Weinman v. Kelley (In re Kelley)
- Summarized by Steven Mulligan , Coan, Payton & Payne, LLC
- 7 years 5 months ago
- Case Type:
- Consumer
- Case Status:
- Affirmed
- Citation:
- 16-1498 (10th Circuit, Aug 09,2017) Not Published
- Tag(s):
-
- Ruling:
- Rule 60(b) relief is extraordinary and may only be granted in exceptional circumstances and is not properly granted where a party merely revisits the original issues and seeks to challenge the legal correctness of the bankruptcy court’s judgment by arguing that the bankruptcy court misapplied the law or misunderstood the party’s position. Further, pursuant to Fed. R. Bankr. P. 8019(f), the BAP can proceed with oral argument if one party fails to appear.
- Procedural context:
- The bankruptcy court entered default judgment against debtor who filed a motion to set aside the default judgment.
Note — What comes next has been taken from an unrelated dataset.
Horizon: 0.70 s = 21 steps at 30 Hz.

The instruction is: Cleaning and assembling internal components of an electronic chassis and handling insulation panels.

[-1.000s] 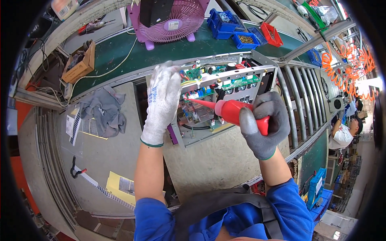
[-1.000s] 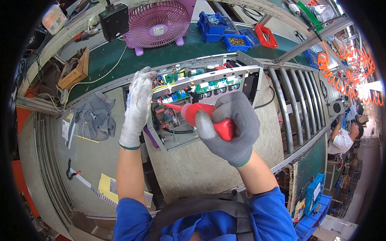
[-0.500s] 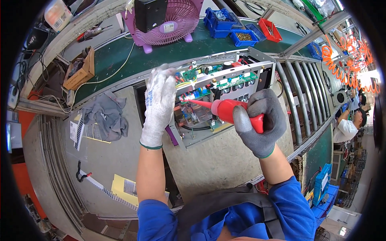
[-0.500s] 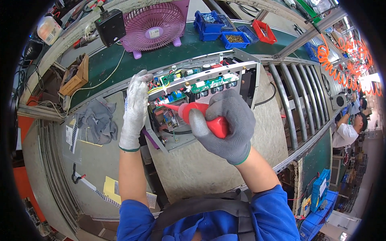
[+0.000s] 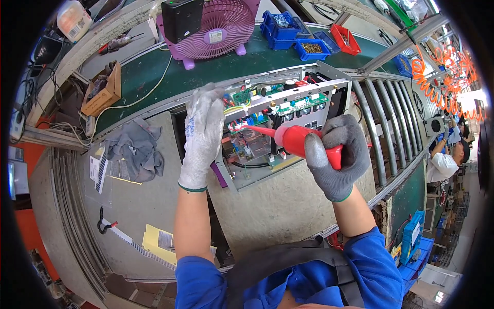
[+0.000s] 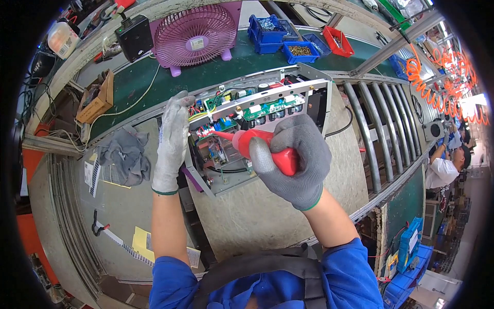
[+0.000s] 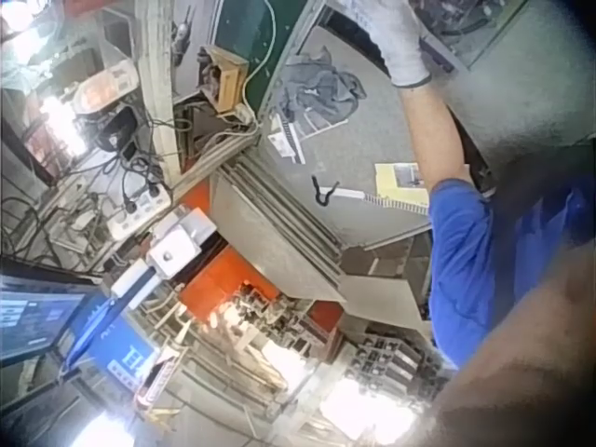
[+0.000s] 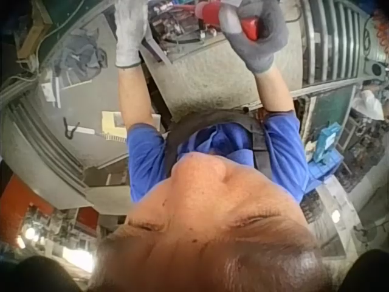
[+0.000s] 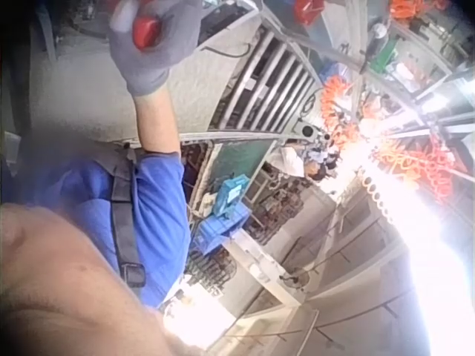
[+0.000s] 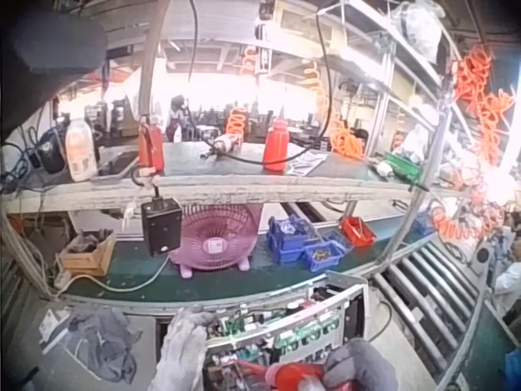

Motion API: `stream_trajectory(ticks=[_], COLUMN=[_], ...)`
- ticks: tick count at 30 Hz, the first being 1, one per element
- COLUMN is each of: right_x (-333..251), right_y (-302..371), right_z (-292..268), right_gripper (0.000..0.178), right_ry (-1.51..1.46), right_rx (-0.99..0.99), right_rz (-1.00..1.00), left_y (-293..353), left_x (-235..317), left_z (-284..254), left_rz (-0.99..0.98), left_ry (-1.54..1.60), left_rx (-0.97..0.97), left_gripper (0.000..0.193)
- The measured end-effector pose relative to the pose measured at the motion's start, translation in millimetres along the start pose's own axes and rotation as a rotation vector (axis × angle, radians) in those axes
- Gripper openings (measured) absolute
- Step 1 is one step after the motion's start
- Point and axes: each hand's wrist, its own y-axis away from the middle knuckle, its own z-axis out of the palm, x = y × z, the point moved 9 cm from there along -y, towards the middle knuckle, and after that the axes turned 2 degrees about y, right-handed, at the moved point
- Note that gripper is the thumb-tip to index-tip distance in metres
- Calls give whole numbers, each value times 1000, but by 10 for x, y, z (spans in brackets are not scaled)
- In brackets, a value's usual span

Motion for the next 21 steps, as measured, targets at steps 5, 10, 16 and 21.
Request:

The bankruptcy court denied the motion and debtor filed a motion to reconsider which was denied. The 10th Circuit BAP affirmed. The 10th Circuit affirmed stating that debtor is a real-estate investor who attempts to use the bankruptcy laws to wrongfully retain his tenants’ security deposits. Legal determinations were reviewed de novo and factual findings were reviewed for clear error.
- Facts:
- Debtor filed a Chapter 11 petition to thwart his tenants’ efforts at recovering their security deposits, but that case was dismissed. He moved to Colorado and filed bankruptcy there after the North Carolina Attorney General instituted a state-court action there charging him with unfair and deceptive trade practices. The North Carolina action resulted in a judgment against debtor for restitution, civil penalties, and attorney’s fees. He also was permanently enjoined from accepting additional security deposits. The trustee filed a complaint objecting to debtor’s discharge under §§ 727(a)(2)(A), (3), (4)(D), and (5). The complaint was served on debtor at his Denver address. Trustee filed an amended complaint on debtor that was also served on debtor at his Denver address and he failed to respond. Trustee filed a default judgment motion and served that on debtor at his Denver and North Carolina addresses. Default judgment entered and two weeks later, debtor Kelley moved set aside the default judgment under Fed. R. Civ. P. 60(b) arguing excusable neglect, claiming there was newly discovered evidence that the trustee introduced slanderous statements, and asserting the trustee engaged in fraud by misrepresenting his actions to the bankruptcy court.